■ Work request
Below are some records. Write out exactly their lines from the one with "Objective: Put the" through the one with "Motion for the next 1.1", and leave the pictures behind.

■ Records supplied
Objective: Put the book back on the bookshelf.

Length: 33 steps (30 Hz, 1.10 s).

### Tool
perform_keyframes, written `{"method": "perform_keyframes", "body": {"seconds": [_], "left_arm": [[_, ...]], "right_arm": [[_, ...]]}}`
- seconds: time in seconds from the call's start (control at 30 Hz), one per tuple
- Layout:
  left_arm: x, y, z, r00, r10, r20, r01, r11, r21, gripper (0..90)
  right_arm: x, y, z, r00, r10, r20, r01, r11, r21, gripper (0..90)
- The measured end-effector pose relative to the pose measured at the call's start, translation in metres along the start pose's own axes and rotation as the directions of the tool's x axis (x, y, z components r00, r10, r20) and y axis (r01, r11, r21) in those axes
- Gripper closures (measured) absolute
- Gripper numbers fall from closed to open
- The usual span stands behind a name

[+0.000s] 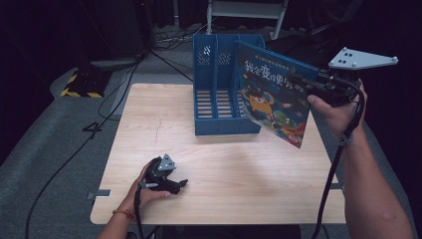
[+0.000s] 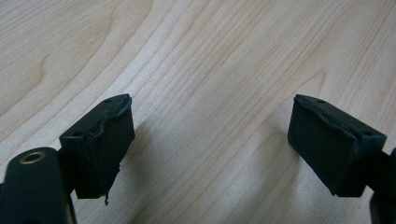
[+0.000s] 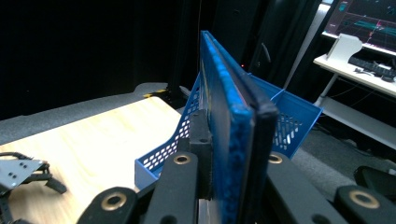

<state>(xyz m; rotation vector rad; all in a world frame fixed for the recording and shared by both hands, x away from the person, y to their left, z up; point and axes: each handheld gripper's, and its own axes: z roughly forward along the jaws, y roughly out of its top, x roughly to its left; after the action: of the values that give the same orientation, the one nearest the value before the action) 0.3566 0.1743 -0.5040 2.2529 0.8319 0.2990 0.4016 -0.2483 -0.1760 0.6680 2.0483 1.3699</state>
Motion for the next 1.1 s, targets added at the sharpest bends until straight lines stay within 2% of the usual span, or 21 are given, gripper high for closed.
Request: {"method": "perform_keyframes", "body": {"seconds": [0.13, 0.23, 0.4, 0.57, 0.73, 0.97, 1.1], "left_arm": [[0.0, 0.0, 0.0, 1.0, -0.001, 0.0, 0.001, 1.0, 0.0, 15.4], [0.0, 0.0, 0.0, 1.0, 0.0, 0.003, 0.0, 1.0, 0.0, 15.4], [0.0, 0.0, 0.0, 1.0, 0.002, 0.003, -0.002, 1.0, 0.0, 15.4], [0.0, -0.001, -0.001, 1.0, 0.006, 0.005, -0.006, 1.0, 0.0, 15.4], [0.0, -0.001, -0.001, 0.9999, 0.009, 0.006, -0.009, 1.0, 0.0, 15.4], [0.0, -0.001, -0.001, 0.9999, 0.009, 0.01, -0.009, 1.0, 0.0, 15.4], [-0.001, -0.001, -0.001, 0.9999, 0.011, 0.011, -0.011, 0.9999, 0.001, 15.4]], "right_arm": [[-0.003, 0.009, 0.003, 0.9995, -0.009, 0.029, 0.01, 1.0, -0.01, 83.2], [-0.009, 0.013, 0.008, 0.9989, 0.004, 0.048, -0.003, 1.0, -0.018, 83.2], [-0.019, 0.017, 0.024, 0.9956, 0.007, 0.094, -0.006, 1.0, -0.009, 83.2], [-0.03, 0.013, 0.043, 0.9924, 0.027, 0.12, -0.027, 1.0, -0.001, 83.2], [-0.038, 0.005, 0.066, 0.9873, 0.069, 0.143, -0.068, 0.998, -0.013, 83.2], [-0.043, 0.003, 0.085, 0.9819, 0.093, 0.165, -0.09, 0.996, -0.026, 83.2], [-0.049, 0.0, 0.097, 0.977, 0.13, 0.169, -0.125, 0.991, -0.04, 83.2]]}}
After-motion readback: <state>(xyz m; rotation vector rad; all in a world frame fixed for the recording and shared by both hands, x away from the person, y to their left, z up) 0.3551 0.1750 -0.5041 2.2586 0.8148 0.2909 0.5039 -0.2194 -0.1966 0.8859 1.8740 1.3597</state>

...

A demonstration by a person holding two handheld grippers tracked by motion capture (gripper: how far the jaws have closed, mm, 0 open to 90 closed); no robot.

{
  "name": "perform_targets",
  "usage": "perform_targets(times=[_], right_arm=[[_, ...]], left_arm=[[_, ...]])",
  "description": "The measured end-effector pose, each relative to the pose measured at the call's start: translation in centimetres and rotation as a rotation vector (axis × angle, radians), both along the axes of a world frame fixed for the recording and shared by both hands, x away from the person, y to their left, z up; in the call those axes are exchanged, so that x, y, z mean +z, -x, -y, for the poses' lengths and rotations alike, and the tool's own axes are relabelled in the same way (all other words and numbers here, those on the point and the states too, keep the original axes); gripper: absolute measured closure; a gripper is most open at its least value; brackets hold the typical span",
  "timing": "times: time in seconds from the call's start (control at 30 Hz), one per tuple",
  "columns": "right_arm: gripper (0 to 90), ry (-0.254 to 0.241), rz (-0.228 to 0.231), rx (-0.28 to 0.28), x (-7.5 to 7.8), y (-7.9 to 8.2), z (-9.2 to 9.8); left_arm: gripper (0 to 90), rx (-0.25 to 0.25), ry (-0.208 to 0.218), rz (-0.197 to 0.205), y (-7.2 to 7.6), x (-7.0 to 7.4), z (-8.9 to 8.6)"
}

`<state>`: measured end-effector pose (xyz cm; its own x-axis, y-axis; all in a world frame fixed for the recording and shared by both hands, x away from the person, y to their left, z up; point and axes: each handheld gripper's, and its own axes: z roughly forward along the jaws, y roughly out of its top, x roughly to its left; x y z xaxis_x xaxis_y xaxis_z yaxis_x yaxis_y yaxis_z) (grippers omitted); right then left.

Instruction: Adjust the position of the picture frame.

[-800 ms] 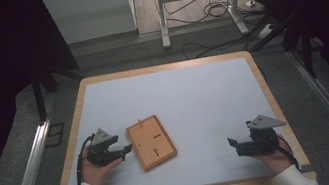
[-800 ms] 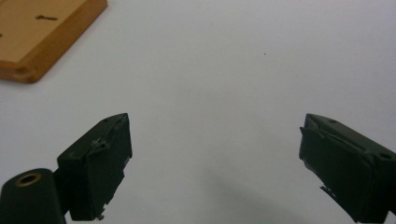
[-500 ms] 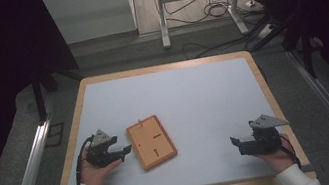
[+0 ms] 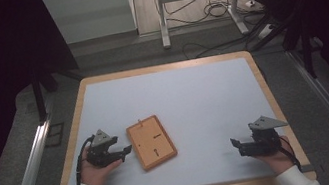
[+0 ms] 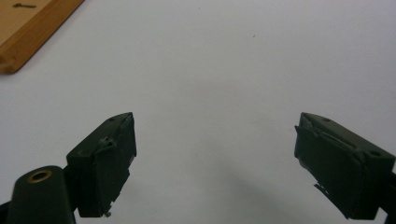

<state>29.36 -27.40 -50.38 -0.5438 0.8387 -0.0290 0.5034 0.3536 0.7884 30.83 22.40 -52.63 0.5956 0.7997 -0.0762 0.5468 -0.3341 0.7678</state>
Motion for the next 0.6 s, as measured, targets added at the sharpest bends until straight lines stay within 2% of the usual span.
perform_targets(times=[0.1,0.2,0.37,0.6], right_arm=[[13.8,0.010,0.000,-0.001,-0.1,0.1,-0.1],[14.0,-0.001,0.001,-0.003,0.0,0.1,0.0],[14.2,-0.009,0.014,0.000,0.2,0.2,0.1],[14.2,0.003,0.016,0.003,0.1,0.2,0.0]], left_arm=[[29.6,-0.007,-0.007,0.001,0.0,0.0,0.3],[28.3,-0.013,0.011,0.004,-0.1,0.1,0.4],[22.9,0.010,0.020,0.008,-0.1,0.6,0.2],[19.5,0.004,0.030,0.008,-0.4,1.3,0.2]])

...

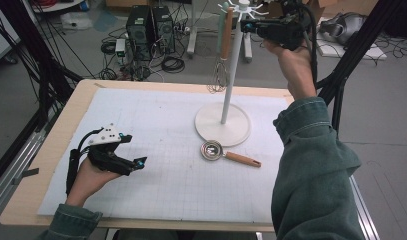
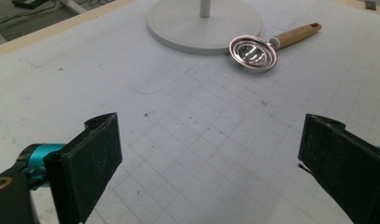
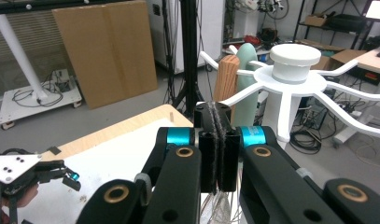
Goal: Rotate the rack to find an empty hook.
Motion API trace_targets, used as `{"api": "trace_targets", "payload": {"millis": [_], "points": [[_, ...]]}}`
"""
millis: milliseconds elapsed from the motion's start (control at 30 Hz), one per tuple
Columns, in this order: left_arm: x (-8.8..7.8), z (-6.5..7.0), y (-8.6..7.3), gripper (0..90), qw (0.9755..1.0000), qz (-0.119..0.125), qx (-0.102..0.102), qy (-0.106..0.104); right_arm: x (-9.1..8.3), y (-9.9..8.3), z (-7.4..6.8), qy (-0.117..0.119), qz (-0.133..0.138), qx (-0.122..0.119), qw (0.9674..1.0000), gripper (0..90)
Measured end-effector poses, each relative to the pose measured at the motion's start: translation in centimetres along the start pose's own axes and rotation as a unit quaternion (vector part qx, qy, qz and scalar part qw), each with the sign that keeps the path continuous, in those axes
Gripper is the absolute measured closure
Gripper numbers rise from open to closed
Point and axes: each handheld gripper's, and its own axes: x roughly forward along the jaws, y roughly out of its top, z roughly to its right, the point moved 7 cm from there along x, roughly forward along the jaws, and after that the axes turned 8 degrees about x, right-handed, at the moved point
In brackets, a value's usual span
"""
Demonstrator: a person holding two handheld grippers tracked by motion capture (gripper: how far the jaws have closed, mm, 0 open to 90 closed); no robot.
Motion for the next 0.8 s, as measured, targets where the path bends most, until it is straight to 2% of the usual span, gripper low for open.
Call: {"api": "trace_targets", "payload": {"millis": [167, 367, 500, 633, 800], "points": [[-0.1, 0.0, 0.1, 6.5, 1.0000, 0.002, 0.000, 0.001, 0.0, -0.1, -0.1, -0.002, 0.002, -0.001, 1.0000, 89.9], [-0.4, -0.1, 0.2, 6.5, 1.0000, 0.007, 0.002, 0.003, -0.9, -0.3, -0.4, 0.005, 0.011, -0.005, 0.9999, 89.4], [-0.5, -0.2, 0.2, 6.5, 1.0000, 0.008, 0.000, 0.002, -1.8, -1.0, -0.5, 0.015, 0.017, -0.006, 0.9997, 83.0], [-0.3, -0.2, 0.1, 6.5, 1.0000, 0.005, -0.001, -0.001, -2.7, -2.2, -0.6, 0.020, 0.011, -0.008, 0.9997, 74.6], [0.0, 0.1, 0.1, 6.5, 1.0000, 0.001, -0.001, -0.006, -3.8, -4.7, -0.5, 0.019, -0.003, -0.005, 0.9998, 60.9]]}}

■ Solution
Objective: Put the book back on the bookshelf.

Length: 33 steps (30 Hz, 1.10 s).

### Tool
perform_keyframes, written `{"method": "perform_keyframes", "body": {"seconds": [_], "left_arm": [[_, ...]], "right_arm": [[_, ...]]}}`
- seconds: time in seconds from the call's start (control at 30 Hz), one per tuple
- Layout:
  left_arm: x, y, z, r00, r10, r20, r01, r11, r21, gripper (0..90)
  right_arm: x, y, z, r00, r10, r20, r01, r11, r21, gripper (0..90)
- The measured end-effector pose relative to the pose measured at the call's start, translation in metres along the start pose's own axes and rotation as the directions of the tool's x axis (x, y, z components r00, r10, r20) and y axis (r01, r11, r21) in those axes
- Gripper closures (measured) absolute
- Gripper numbers fall from closed to open
- The usual span stands behind a name

[+0.000s] 
[+0.000s] 
[+0.000s] 

<state>(xyz m; rotation vector rad; all in a world frame fixed for the recording and shared by both hands, x away from the person, y to their left, z up; point and axes: each handheld gripper's, and its own axes: z roughly forward along the jaws, y roughly out of its top, x roughly to its left; after the action: of the values that give the same orientation, the one nearest the value before the action) 0.3566 0.1743 -0.5040 2.2529 0.8319 0.2990 0.4016 -0.2483 -0.1760 0.6680 2.0483 1.3699</state>
Motion for the next 1.1 s, targets added at the sharpest bends until straight lines stay within 2% of the usual span, or 21 are given, gripper high for closed.

Nothing remains to be done, and the exercise is complete.